The recommended treatment and management for breast cancer using Letrozole (Femara) is as follows:

• Adjuvant treatment: Letrozole is indicated for the adjuvant treatment of postmenopausal women with hormone receptor positive early breast cancer.
• Extended adjuvant treatment: Letrozole is indicated for the extended adjuvant treatment of early breast cancer in postmenopausal women who have received 5 years of adjuvant tamoxifen therapy.
• First and second-line treatment of advanced breast cancer: Letrozole is indicated for first-line treatment of postmenopausal women with hormone receptor positive or unknown, locally advanced or metastatic breast cancer.
• Recommended dose: The recommended dose of Letrozole is 2.5 mg administered once a day, without regard to meals 2.

From the Research

Treatment and Management of Breast Cancer using Letrozole

• Letrozole is an oral reversible nonsteroidal aromatase inhibitor that inhibits peripheral aromatase by over 98% and suppresses blood and urinary estrogen levels by over 95% after 2 weeks of treatment in postmenopausal women 3.
• The recommended dose of letrozole is 2.5 mg/day, which has been shown to achieve objective response rates of 19.5 and 23.6% in phase IIb/III trials 3.
• Letrozole has a good short-term tolerability profile, with common adverse events including headache, nausea, fatigue, hot flushes, and peripheral oedema 3.
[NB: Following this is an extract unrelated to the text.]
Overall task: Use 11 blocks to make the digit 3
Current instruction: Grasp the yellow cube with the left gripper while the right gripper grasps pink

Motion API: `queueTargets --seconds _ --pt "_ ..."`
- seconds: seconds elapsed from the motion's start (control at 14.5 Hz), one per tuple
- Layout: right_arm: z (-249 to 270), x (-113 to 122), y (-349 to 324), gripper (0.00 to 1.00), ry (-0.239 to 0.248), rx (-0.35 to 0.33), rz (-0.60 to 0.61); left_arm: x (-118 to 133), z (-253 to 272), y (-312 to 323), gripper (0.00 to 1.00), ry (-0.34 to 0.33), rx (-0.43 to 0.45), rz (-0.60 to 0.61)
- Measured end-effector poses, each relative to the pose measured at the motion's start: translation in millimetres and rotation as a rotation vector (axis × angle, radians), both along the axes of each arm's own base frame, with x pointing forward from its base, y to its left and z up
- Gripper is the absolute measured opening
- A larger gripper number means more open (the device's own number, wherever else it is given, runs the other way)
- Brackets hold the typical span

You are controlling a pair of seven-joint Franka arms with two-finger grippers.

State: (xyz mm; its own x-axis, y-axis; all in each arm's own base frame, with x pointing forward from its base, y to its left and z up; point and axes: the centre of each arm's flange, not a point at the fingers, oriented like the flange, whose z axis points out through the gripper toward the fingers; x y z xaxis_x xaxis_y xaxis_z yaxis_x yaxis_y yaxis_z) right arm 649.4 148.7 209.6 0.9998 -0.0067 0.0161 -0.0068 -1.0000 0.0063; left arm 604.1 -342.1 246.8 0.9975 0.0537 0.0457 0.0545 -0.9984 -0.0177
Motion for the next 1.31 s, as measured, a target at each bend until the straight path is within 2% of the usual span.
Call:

Adjuvant and Extended Adjuvant Therapy

• Letrozole is more effective than tamoxifen in postmenopausal women with hormone-responsive early breast cancer, and extended adjuvant therapy with letrozole after the completion of adjuvant tamoxifen therapy is more effective than placebo 4.
• Letrozole should be considered a valuable option in the treatment of postmenopausal women with hormone-responsive early breast cancer, both as adjuvant and extended adjuvant therapy 4.

Bone Loss and Osteoporosis

• Aromatase inhibitors, including letrozole, are associated with significantly more osteoporotic fractures and greater bone mineral loss 5.
• Bisphosphonate therapy, such as zoledronic acid, should be prescribed for patients with osteoporosis (T score < -2.5) and considered on an individual basis for those with osteopenia (T score < -1) 5.
• Zoledronic acid has been shown to prevent bone loss in postmenopausal women with osteoporosis/osteopenia starting letrozole and is associated with improvements in bone mineral density 6.

Combination Therapy

• The combination of letrozole and other agents, such as lapatinib and everolimus, has been shown to improve overall disease outcome in patients with human epidermal growth factor receptor 2-positive (HER2+) breast cancer 7.
• The coadministration of letrozole and trastuzumab can overcome resistance to both drugs administered as single agents in patients with advanced breast cancer 7.